(Ses origines par Keizō Andō Sensei - adaptation libre d'un élève attentif)
Au creux de l'ère féodale d'Edo, secouée de conflits guerriers entre armées de samouraï, le shogun, qui concentre les pouvoirs et les richesses, se protège dans un "donjon" fortifié qui lui sert de chambre à coucher et de coffre à trésor. Pour asseoir sa supériorité et s'assurer du dévouement soumis de ses vassaux, il achève le rituel du lever par une apparition au seuil de sa chambre. Il y fait face à ses seigneurs et lieutenants venus le saluer qui remplissent, par ordre hiérarchique, la salle qui jouxte les appartements seigneuriaux. Alors, d'un piédestal - le "kamisa" - qui le surélève par rapport à son audience, il harangue, ordonne ou condamne, selon. Puis il se retire, laissant l'estrade emplie de son absence et empreinte de son souvenir, respectueux, craint et sacralisé.
Nul ne pénètre cette alcôve, ce sanctuaire.
Lorsque le maître des lieux est en campagne, lorsque son absence se prolonge, on compense le vide laissé par un rouleau que l'on suspend au mur de l'alcôve.
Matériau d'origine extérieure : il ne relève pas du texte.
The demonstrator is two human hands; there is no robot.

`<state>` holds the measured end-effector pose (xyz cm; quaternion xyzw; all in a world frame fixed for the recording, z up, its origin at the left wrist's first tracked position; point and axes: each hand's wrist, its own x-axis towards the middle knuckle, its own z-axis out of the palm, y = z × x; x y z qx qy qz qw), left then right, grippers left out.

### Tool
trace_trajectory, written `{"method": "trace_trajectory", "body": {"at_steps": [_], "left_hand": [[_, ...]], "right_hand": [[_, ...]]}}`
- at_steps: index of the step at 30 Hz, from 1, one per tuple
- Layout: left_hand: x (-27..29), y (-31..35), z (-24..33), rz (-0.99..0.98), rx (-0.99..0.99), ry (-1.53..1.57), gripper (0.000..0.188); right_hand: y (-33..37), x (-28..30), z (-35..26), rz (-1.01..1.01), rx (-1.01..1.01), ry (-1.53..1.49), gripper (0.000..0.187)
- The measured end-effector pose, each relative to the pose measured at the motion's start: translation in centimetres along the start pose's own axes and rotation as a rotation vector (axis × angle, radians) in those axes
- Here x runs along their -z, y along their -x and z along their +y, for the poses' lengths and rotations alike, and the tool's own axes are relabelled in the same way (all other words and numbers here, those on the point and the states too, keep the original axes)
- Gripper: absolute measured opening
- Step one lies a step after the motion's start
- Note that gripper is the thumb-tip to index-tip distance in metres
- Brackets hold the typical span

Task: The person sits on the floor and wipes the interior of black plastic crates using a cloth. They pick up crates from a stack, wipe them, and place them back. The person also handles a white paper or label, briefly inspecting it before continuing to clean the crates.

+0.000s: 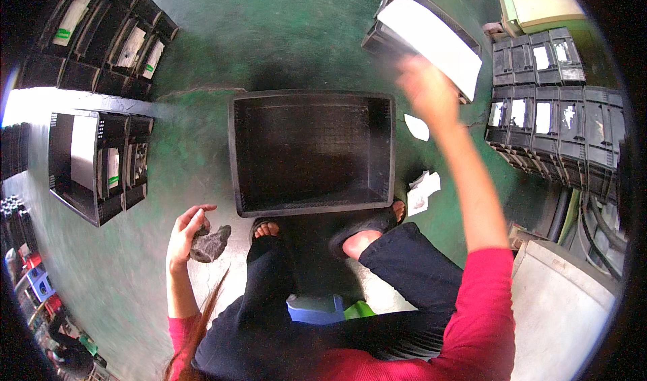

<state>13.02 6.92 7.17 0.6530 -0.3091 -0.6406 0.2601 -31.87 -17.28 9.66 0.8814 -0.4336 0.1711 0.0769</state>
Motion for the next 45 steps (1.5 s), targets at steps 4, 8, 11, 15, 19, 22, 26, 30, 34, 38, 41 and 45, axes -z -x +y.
{"method": "trace_trajectory", "body": {"at_steps": [4, 8, 11, 15, 19, 22, 26, 30, 34, 38, 41, 45], "left_hand": [[0.2, -0.3, -1.2, 0.122, 0.032, 0.208, 0.037], [0.4, -0.5, -2.4, 0.185, 0.083, 0.76, 0.046], [0.7, 0.6, -2.8, 0.168, 0.06, 0.971, 0.051], [0.7, 2.9, -3.1, 0.053, -0.053, 1.093, 0.056], [0.5, 5.0, -4.0, 0.062, -0.109, 1.12, 0.053], [1.0, 6.2, -4.6, 0.093, -0.129, 1.07, 0.045], [1.7, 6.8, -4.8, 0.102, -0.221, 1.059, 0.037], [1.8, 7.1, -4.7, 0.071, -0.184, 1.085, 0.035], [1.0, 7.5, -4.8, 0.184, -0.155, 1.112, 0.036], [0.4, 7.6, -4.5, 0.139, -0.195, 1.15, 0.042], [0.9, 7.6, -4.1, 0.048, -0.186, 1.146, 0.044], [2.4, 8.4, -3.5, -0.003, -0.273, 1.048, 0.043]], "right_hand": [[8.8, -1.6, -14.2, -0.435, 0.127, -0.429, 0.051], [13.0, -0.8, -18.3, -0.595, -0.218, -0.305, 0.028], [11.1, 2.5, -16.4, -0.161, -0.345, -0.472, 0.024], [8.7, 6.8, -11.2, -0.26, -0.949, -0.544, 0.053], [12.4, 4.2, -8.7, -0.204, -1.841, -1.081, 0.054], [19.0, 0.5, -10.7, 0.033, -1.391, -1.809, 0.036], [22.7, -4.0, -12.7, 0.173, -1.251, -1.991, 0.034], [22.8, -6.6, -13.4, 0.223, -1.202, -1.987, 0.033], [22.5, -7.6, -13.8, 0.151, -1.159, -1.909, 0.033], [21.5, -5.9, -14.6, 0.297, -1.257, -2.059, 0.034], [20.3, -3.1, -15.3, 0.267, -1.275, -2.142, 0.035], [19.9, 0.6, -15.5, 0.265, -1.041, -2.138, 0.035]]}}
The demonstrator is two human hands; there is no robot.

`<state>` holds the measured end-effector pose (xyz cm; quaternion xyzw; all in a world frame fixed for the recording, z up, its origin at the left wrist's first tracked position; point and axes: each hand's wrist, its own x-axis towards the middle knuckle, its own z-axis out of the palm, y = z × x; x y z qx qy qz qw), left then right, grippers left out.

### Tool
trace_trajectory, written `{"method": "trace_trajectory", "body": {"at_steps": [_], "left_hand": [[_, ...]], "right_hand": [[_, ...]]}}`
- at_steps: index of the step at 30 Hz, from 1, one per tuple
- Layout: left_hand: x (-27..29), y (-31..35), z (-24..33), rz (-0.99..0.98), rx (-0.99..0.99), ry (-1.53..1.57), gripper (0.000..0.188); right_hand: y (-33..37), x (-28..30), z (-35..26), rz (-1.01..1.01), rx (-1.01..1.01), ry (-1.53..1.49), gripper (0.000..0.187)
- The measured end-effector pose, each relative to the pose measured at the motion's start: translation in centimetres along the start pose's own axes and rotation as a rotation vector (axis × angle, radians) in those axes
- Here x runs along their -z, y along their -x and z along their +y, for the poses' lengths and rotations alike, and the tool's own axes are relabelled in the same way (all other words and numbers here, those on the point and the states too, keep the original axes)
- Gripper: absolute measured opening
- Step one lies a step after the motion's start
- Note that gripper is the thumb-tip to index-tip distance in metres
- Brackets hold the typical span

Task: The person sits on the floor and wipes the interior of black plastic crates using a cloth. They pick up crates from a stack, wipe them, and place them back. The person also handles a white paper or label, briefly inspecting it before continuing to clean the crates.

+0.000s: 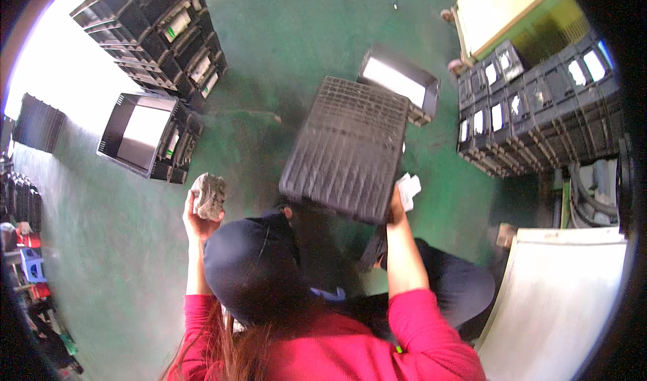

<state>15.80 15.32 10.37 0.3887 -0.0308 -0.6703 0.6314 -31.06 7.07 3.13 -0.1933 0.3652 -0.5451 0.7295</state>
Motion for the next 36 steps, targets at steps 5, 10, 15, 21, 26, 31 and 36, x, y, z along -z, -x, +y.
{"method": "trace_trajectory", "body": {"at_steps": [5, 10, 15, 21, 26, 31, 36], "left_hand": [[-0.1, 0.6, 1.1, -0.165, -0.084, 0.137, 0.042], [-0.9, 1.0, 0.4, -0.04, -0.159, 0.157, 0.036], [-2.0, 2.7, 0.5, -0.04, -0.047, 0.12, 0.035], [-9.3, 2.2, 2.5, 0.064, -0.127, -0.499, 0.022], [-21.5, 0.9, 3.1, -0.586, -0.808, -1.496, 0.036], [-30.3, 1.9, -1.1, -1.138, -1.088, -1.906, 0.045], [-30.6, 0.9, -5.8, -1.136, -1.075, -2.586, 0.058]], "right_hand": [[0.9, 0.7, -3.8, -0.055, 0.16, 0.04, 0.036], [0.1, 0.1, -5.5, 0.191, 0.075, 0.493, 0.037], [0.9, -0.6, -0.9, 0.084, -0.125, 0.142, 0.04], [-2.7, -0.6, -0.4, 0.414, -0.2, 0.087, 0.045], [-8.6, -10.3, -8.7, 0.056, -0.198, 0.388, 0.063], [-9.1, -22.4, -11.1, -0.046, -0.27, 0.739, 0.023], [-10.9, -25.3, -9.3, -0.244, -0.392, 0.862, 0.027]]}}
Le "kakejiku" rappelle les vassaux au souvenir de leur maître et à leurs devoirs.
Avec la montée en puissance des clans des vassaux, ces derniers, dans leurs contrées, reproduisent une alcôve dans leurs demeures. Ainsi, ils démontrent leur respect pour le shogoun et porte dans leurs terres la force et l'autorité du Maître!
Le temps passant, sous l'ère Meiji, avec la remise en question du passé, l'ouverture du pays aux influences étrangères et la disparition de la classe des samouraïs, le tokonoma gagne la demeure traditionnelle et s'ouvre aux arrangements floraux. L'ikebana, art érudit et de très grande qualité est autorisé à représenter le sacré. Le bonsaï est encore interdit de tokonoma: la terre et les insectes qu'il apporte sont autant de souillures pour un endroit porteur du sacré.
C'est plus tard, à l'ère Taichō, que les arbres de grande valeur, préparés avec soins, sont autorisés à entrer dans l'alcôve sacrée.
Le bonsaï remplace alors le kakejiku dans le rôle de porteur de la représentation, qui est donc retiré en présence d'un arbre, afin d'éviter la duplication.
L'arbre est présenté sur une petite table qui le surélève par rapport à l'observateur et selon sa forme le met en valeur. Il est accompagné par une herbe en pot qui remplit rôles symbolique et esthétique: en contrepoint, à l'arbre, le "shitakusa" borne l'espace vide qui, ainsi mis en tension, renforce la force et la symbolique de l'arbre; symboliquement, alors que l'arbre représente la maturité, porte des valeurs de sagesse et d'aboutissement, l'herbe (Sō) honore les origines de la terre, l'expression la plus fruste de la nature.
A ce jour, dans la tradition la plus stricte, ces règles restent valables et seront peut-être amenées à évoluer un jour encore. En effet, un arbre "yamadori" - c'est-à-dire prélevé dans la nature et non pas élevé en pépinière à partir d'un semis ou d'une bouture - ne peut être présenté en tokonoma; il est présenté à même le sol en avant de l'estrade qu'il ne souillera ainsi pas de son origine considérée comme moins noble. Accèdera-t-il au tokonoma?
A préciser encore que tout accessoire ne trouve place qu'en périphérie du tokonoma ou du tempai: figurine, suiseki, kakemono, sont rassemblés dans une étagère qui jouxte l'alcôve, le "kasari doko".
Je trouve intéressant de comprendre cette origine qui explique le grand décalage entre d'une part les présentations actuelles que l'on peut voir depuis l'Europe (magazines, livres, catalogues d'expositions) et d'autre part cette codification stricte et traditionnelle.
On peut imaginer bien sûr l'intérêt des professionnels du bonsaï à entretenir un marché de l'accessoire (kakemono, tablette, figurine, suiseki) qui est bien évidemment lucratif. Mais ainsi, chacun peu selon ses goûts mettre en place une présentation pour un tokonoma; selon des règles plus traditionnelles ou plus contemporaines.
L'importation de l'art du bonsaï en Europe, sans le cadre culturel préexistant, amène des variations libres de toutes codifications; ceci au risque de dénaturer une tradition forte. Personnellement je préfère voir une tradition évoluer; c'est-à-dire voir une réinterprétation des symboles traditionnels plutôt qu'une utilisation émancipée et ignorante des symboles manipulés.